The spread is the difference in price between the buy (ask) and sell (bid) prices quoted for an asset.
Spread betting is a leveraged financial derivative. When spread betting, you are making a bet on the direction in which a market will move. The accuracy of your bet determines the profit or loss when the position is closed.
A stop-loss order is a type of limit order linked to a trade for the purpose of preventing additional losses if price goes against you.
An STP broker with Direct Market Access (DMA) aggregates prices from liquidity providers in the FOREX interbank market and forward your trades directly onto these liquidity providers.
A support level is the price at which an asset may find difficulty falling below as traders look to buy around that level.

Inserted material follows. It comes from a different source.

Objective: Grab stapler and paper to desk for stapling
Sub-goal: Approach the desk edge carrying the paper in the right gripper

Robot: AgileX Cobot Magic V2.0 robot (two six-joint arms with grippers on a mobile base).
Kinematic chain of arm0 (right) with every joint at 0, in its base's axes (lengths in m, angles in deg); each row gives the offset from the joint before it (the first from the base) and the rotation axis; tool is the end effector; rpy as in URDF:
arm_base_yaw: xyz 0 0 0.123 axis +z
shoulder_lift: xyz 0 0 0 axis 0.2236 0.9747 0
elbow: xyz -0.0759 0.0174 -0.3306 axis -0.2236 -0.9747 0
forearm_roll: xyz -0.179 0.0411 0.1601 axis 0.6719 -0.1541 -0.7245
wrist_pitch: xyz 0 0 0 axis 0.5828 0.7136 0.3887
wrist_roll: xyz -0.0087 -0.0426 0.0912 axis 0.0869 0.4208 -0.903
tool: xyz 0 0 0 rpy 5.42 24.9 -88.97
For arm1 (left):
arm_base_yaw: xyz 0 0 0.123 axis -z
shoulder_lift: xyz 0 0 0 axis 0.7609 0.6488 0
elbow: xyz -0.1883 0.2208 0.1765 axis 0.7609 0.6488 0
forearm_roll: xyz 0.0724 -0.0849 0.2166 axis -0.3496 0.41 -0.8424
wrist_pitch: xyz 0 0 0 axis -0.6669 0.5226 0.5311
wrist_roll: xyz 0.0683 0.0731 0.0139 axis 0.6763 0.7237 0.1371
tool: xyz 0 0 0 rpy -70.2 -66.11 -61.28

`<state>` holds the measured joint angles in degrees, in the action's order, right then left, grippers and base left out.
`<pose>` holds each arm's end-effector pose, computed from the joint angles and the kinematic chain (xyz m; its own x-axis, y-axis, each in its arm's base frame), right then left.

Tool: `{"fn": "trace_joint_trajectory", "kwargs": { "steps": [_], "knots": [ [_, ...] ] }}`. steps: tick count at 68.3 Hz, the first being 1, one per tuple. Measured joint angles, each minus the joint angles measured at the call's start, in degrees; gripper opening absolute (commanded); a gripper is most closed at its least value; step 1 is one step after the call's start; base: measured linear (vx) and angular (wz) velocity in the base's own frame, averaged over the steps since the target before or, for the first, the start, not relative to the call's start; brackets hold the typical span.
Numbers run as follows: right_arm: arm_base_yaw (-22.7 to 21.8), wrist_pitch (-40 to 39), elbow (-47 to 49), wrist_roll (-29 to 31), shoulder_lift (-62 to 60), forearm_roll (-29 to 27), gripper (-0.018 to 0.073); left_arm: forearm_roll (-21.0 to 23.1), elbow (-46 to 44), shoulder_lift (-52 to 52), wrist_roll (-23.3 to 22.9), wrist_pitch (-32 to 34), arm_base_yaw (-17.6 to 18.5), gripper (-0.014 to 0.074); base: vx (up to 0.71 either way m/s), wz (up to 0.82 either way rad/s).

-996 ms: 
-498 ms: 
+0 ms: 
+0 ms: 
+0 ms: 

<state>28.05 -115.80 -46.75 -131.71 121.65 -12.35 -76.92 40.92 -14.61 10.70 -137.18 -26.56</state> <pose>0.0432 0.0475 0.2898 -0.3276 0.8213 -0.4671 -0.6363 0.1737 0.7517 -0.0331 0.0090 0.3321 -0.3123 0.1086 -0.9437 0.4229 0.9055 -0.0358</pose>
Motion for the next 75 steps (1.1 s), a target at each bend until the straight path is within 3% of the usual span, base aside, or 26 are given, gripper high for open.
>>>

A take-profit order (T/P) is an order used by currency traders specifying the exact rate or number of pips from the current price point where to close out their current position for a profit.
Technical analysis is a means of examining and predicting price movements in the financial markets, based on an asset’s chart history. It is one of the two major approaches to market analysis, with the other being fundamental analysis.
A tick is an individual quote of a financial asset (currency, stock, etc.) provided by the information system. In other words, in the trading platform, a tick is any single change or movement in the quote upwards or downwards.
Trade ticket or position ticket is a unique identifier (number) asigned to each trade/position in the broker's trading system.
A market’s volatility is its likelihood of making major, unforeseen short-term price movements at any given time.
In trading, volume is the amount of a particular asset that is being traded over a certain period of time. It is often presented alongside price information, as it offers an extra dimension when examining an asset’s price history. Volume may also refer to size of an open position.